§ **What to work on**
Each line of the data below should be repeated exactly.

+--

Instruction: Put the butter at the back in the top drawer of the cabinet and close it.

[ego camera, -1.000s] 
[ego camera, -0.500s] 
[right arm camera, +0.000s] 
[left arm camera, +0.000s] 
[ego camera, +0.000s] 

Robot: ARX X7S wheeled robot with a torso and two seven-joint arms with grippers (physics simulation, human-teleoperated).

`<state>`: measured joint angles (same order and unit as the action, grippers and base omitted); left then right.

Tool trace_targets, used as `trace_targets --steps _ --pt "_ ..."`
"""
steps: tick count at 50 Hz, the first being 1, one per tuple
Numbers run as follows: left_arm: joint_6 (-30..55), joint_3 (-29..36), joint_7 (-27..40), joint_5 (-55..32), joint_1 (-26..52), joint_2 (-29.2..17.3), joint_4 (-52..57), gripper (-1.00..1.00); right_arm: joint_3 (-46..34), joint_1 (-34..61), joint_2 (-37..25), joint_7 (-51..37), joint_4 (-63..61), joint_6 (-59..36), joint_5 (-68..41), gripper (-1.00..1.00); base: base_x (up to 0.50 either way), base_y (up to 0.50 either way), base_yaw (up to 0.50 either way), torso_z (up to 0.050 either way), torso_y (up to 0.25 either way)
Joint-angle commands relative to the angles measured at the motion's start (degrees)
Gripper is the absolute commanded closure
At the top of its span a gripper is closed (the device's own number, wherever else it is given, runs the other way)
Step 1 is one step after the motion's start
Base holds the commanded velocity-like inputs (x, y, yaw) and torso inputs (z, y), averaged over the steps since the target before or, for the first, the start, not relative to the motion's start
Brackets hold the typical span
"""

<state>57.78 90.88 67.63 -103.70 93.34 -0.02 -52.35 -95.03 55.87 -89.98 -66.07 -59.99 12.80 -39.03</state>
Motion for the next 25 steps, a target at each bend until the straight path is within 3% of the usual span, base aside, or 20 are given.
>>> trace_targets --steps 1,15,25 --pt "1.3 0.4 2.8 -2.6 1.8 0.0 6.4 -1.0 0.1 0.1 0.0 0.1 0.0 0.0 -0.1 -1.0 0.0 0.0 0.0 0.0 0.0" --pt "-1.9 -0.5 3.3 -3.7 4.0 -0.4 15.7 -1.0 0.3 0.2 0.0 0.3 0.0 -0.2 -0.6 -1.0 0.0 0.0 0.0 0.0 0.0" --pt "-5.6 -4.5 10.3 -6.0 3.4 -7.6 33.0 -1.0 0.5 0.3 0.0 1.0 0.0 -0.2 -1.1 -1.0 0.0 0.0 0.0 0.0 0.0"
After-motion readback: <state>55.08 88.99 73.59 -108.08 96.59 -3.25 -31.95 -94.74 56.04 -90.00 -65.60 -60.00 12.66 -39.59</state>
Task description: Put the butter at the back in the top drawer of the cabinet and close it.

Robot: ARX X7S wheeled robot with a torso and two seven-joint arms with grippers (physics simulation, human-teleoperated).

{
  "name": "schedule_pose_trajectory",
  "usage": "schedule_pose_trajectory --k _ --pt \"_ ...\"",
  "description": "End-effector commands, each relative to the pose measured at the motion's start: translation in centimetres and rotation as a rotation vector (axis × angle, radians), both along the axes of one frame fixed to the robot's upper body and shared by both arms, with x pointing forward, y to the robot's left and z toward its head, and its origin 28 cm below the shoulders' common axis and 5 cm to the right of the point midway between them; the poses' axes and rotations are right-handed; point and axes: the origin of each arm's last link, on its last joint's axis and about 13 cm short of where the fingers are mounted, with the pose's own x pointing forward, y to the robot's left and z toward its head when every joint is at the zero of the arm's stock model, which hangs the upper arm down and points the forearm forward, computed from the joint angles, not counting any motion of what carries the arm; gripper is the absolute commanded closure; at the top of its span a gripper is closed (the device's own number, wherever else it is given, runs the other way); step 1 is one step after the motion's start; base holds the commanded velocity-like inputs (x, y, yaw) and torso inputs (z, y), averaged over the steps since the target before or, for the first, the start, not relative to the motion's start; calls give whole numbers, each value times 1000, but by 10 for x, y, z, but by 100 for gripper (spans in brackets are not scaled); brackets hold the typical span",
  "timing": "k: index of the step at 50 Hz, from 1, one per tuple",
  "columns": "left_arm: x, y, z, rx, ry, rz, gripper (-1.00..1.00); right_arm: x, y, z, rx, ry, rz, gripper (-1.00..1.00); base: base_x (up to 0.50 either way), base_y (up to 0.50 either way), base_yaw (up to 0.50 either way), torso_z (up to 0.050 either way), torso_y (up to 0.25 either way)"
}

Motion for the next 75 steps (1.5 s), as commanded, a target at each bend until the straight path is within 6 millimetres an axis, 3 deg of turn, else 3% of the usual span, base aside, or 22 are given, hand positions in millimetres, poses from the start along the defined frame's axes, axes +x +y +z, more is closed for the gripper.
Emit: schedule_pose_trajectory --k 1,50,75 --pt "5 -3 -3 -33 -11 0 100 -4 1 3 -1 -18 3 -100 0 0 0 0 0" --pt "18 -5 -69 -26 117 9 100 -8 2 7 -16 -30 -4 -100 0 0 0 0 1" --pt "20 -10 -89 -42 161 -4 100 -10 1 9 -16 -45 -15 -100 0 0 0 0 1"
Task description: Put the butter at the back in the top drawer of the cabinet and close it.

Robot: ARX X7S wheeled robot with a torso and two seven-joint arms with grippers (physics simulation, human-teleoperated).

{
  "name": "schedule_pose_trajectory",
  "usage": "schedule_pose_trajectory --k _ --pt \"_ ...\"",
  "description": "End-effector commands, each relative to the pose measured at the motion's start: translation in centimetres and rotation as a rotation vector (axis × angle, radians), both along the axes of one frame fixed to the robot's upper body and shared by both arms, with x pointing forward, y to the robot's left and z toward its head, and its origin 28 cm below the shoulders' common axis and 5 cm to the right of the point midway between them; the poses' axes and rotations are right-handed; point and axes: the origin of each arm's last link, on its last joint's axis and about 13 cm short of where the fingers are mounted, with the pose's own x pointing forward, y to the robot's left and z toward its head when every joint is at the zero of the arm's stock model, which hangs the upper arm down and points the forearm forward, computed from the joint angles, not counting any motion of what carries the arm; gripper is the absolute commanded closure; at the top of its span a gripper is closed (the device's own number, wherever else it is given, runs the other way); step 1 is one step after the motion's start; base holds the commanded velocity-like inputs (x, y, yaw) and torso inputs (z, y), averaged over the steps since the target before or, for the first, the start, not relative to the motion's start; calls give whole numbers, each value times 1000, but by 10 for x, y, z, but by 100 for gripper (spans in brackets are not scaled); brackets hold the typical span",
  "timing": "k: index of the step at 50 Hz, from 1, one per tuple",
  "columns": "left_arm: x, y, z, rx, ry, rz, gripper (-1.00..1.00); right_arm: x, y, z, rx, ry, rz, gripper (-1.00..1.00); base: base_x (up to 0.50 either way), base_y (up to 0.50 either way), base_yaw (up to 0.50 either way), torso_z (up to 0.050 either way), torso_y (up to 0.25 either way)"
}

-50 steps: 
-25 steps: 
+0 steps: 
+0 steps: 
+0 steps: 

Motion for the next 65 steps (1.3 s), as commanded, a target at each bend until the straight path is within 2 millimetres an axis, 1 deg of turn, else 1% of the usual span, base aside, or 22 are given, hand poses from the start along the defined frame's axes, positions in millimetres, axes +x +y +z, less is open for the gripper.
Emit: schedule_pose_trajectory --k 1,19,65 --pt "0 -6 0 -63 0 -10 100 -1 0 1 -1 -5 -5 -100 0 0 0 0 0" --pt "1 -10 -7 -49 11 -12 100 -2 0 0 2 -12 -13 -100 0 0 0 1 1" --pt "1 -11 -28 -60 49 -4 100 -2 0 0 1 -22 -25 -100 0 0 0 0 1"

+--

§ **Response box**
Instruction: Put the butter at the back in the top drawer of the cabinet and close it.

[ego camera, -1.000s] 
[ego camera, -0.500s] 
[right arm camera, +0.000s] 
[left arm camera, +0.000s] 
[ego camera, +0.000s] 

Robot: ARX X7S wheeled robot with a torso and two seven-joint arms with grippers (physics simulation, human-teleoperated).

`<state>`: measured joint angles (same order and unit as the action, grippers and base omitted); left then right.

Tool trace_targets, used as `trace_targets --steps _ --pt "_ ..."`
"""
steps: tick count at 50 Hz, the first being 1, one per tuple
Numbers run as follows: left_arm: joint_6 (-30..55), joint_3 (-29..36), joint_7 (-27..40), joint_5 (-55..32), joint_1 (-26..52), joint_2 (-29.2..17.3), joint_4 (-52..57), gripper (-1.00..1.00); right_arm: joint_3 (-46..34), joint_1 (-34..61), joint_2 (-37..25), joint_7 (-51..37), joint_4 (-63..61), joint_6 (-59..36), joint_5 (-68..41), gripper (-1.00..1.00); base: base_x (up to 0.50 either way), base_y (up to 0.50 either way), base_yaw (up to 0.50 either way), torso_z (up to 0.050 either way), torso_y (up to 0.25 either way)
Joint-angle commands relative to the angles measured at the motion's start (degrees)
Gripper is the absolute commanded closure
At the top of its span a gripper is closed (the device's own number, wherever else it is given, runs the other way)
Step 1 is one step after the motion's start
Base holds the commanded velocity-like inputs (x, y, yaw) and torso inputs (z, y), averaged over the steps since the target before or, for the first, the start, not relative to the motion's start
Brackets hold the typical span
"""

<state>57.78 90.88 67.63 -103.70 93.34 -0.02 -52.35 -95.03 55.87 -89.98 -66.07 -59.99 12.80 -39.03</state>
Motion for the next 25 steps, a target at each bend until the straight path is within 3% of the usual span, base aside, or 20 are given.
>>> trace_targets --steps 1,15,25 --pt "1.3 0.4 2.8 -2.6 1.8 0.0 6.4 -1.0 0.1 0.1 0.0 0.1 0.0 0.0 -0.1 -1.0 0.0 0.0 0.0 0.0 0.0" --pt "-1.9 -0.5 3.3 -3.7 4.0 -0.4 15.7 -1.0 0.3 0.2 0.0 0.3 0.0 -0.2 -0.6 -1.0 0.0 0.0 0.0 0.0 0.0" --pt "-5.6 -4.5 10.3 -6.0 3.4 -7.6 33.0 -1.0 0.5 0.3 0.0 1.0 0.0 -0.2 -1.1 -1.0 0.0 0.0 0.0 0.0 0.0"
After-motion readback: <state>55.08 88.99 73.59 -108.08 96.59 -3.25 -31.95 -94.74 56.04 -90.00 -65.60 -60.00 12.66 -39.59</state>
Task description: Put the butter at the back in the top drawer of the cabinet and close it.

Robot: ARX X7S wheeled robot with a torso and two seven-joint arms with grippers (physics simulation, human-teleoperated).

{
  "name": "schedule_pose_trajectory",
  "usage": "schedule_pose_trajectory --k _ --pt \"_ ...\"",
  "description": "End-effector commands, each relative to the pose measured at the motion's start: translation in centimetres and rotation as a rotation vector (axis × angle, radians), both along the axes of one frame fixed to the robot's upper body and shared by both arms, with x pointing forward, y to the robot's left and z toward its head, and its origin 28 cm below the shoulders' common axis and 5 cm to the right of the point midway between them; the poses' axes and rotations are right-handed; point and axes: the origin of each arm's last link, on its last joint's axis and about 13 cm short of where the fingers are mounted, with the pose's own x pointing forward, y to the robot's left and z toward its head when every joint is at the zero of the arm's stock model, which hangs the upper arm down and points the forearm forward, computed from the joint angles, not counting any motion of what carries the arm; gripper is the absolute commanded closure; at the top of its span a gripper is closed (the device's own number, wherever else it is given, runs the other way); step 1 is one step after the motion's start; base holds the commanded velocity-like inputs (x, y, yaw) and torso inputs (z, y), averaged over the steps since the target before or, for the first, the start, not relative to the motion's start; calls give whole numbers, each value times 1000, but by 10 for x, y, z, but by 100 for gripper (spans in brackets are not scaled); brackets hold the typical span",
  "timing": "k: index of the step at 50 Hz, from 1, one per tuple",
  "columns": "left_arm: x, y, z, rx, ry, rz, gripper (-1.00..1.00); right_arm: x, y, z, rx, ry, rz, gripper (-1.00..1.00); base: base_x (up to 0.50 either way), base_y (up to 0.50 either way), base_yaw (up to 0.50 either way), torso_z (up to 0.050 either way), torso_y (up to 0.25 either way)"
}

Motion for the next 75 steps (1.5 s), as commanded, a target at each bend until the straight path is within 6 millimetres an axis, 3 deg of turn, else 3% of the usual span, base aside, or 22 are given, hand positions in millimetres, poses from the start along the defined frame's axes, axes +x +y +z, more is closed for the gripper.
Emit: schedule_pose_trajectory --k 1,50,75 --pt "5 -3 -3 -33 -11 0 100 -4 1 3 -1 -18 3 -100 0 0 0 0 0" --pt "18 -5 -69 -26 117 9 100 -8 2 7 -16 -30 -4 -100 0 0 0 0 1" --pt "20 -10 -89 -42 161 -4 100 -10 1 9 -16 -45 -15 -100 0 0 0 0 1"
Task description: Put the butter at the back in the top drawer of the cabinet and close it.

Robot: ARX X7S wheeled robot with a torso and two seven-joint arms with grippers (physics simulation, human-teleoperated).

{
  "name": "schedule_pose_trajectory",
  "usage": "schedule_pose_trajectory --k _ --pt \"_ ...\"",
  "description": "End-effector commands, each relative to the pose measured at the motion's start: translation in centimetres and rotation as a rotation vector (axis × angle, radians), both along the axes of one frame fixed to the robot's upper body and shared by both arms, with x pointing forward, y to the robot's left and z toward its head, and its origin 28 cm below the shoulders' common axis and 5 cm to the right of the point midway between them; the poses' axes and rotations are right-handed; point and axes: the origin of each arm's last link, on its last joint's axis and about 13 cm short of where the fingers are mounted, with the pose's own x pointing forward, y to the robot's left and z toward its head when every joint is at the zero of the arm's stock model, which hangs the upper arm down and points the forearm forward, computed from the joint angles, not counting any motion of what carries the arm; gripper is the absolute commanded closure; at the top of its span a gripper is closed (the device's own number, wherever else it is given, runs the other way); step 1 is one step after the motion's start; base holds the commanded velocity-like inputs (x, y, yaw) and torso inputs (z, y), averaged over the steps since the target before or, for the first, the start, not relative to the motion's start; calls give whole numbers, each value times 1000, but by 10 for x, y, z, but by 100 for gripper (spans in brackets are not scaled); brackets hold the typical span",
  "timing": "k: index of the step at 50 Hz, from 1, one per tuple",
  "columns": "left_arm: x, y, z, rx, ry, rz, gripper (-1.00..1.00); right_arm: x, y, z, rx, ry, rz, gripper (-1.00..1.00); base: base_x (up to 0.50 either way), base_y (up to 0.50 either way), base_yaw (up to 0.50 either way), torso_z (up to 0.050 either way), torso_y (up to 0.25 either way)"
}

-50 steps: 
-25 steps: 
+0 steps: 
+0 steps: 
+0 steps: 

Motion for the next 65 steps (1.3 s), as commanded, a target at each bend until the straight path is within 2 millimetres an axis, 1 deg of turn, else 1% of the usual span, base aside, or 22 are given, hand poses from the start along the defined frame's axes, positions in millimetres, axes +x +y +z, less is open for the gripper.
Emit: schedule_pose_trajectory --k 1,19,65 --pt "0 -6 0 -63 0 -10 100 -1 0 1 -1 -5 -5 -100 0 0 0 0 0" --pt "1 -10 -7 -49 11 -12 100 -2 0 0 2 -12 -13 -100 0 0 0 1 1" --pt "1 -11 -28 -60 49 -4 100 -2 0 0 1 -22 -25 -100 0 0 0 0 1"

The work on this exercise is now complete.